PROBLEM REQUIREMENTS: The answer must be an exact reproduction of the lines from the start of the records below through the line containing "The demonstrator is", and nothing more.

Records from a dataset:
---
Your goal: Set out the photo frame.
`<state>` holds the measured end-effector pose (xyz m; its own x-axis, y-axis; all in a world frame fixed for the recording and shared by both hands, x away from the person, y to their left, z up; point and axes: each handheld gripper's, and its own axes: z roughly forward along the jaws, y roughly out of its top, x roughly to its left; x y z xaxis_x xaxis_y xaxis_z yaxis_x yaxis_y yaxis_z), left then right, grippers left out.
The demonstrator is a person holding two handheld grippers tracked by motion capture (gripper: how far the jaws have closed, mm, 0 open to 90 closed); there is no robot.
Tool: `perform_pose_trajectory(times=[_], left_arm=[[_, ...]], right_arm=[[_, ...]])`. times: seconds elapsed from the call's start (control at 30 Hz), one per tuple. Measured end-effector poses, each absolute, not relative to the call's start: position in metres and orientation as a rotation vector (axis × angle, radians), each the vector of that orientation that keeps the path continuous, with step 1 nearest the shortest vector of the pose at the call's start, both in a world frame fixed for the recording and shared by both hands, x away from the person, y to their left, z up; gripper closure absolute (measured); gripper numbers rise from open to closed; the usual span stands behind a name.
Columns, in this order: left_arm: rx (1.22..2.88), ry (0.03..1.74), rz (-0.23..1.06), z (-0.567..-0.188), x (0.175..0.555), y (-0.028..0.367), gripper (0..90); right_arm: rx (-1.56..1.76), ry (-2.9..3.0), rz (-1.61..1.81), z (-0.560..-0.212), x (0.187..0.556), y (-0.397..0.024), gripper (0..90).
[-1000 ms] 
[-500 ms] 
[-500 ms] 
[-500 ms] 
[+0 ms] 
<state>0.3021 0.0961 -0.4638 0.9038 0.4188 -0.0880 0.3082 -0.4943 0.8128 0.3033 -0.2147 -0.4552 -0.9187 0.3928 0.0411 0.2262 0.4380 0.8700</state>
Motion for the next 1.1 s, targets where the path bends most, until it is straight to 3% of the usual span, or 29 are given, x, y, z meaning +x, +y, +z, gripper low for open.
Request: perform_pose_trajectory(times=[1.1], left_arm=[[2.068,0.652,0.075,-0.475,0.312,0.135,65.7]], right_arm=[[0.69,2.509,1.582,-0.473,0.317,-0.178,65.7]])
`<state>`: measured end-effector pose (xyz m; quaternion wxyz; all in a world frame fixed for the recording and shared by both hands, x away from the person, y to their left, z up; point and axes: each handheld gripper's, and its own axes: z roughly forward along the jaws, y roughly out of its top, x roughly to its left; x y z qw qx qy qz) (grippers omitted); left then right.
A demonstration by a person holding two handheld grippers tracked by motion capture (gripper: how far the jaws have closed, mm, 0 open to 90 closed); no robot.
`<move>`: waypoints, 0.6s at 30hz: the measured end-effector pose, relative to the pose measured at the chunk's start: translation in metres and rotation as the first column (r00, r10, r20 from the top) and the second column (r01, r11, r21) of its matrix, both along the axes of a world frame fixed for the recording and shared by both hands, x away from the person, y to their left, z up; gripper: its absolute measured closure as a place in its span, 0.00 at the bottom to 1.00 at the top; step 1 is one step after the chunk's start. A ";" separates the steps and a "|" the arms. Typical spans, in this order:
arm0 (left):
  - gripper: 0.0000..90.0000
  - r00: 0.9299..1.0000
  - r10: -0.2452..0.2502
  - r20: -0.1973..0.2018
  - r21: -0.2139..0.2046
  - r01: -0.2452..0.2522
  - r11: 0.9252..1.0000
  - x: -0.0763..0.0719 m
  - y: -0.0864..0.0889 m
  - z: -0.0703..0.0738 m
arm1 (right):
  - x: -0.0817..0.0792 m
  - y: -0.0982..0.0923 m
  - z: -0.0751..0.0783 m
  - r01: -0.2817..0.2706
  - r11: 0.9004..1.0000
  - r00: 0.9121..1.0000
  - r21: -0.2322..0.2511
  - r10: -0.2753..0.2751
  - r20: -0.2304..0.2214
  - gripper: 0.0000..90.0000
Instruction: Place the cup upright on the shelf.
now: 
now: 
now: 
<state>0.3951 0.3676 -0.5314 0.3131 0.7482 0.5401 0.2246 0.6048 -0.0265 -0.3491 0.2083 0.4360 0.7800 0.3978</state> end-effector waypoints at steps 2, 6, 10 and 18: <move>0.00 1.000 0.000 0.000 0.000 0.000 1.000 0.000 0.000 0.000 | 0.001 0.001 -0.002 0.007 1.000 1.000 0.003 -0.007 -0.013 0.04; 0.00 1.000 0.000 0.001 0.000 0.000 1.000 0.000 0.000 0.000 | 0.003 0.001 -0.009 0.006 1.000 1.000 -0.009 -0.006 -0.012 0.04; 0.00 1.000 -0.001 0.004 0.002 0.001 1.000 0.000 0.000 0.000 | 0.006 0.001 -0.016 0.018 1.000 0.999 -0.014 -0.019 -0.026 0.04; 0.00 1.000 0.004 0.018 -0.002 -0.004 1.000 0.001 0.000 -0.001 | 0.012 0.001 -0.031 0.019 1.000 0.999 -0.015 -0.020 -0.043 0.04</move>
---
WORKED SOLUTION:
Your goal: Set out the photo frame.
`<state>` holds the measured end-effector pose (xyz m; its own x-axis, y-axis; all in a world frame fixed for the recording and shared by both hands, x away from the person, y to their left, z up; point and axes: each handheld gripper's, and its own axes: z roughly forward along the jaws, y roughly out of its top, x roughly to its left; x y z xaxis_x xaxis_y xaxis_z yaxis_x yaxis_y yaxis_z), left then right, grippers left out.
The demonstrator is a person holding two handheld grippers tracked by motion capture (gripper: how far the jaws have closed, mm, 0 open to 90 closed); there is no robot.

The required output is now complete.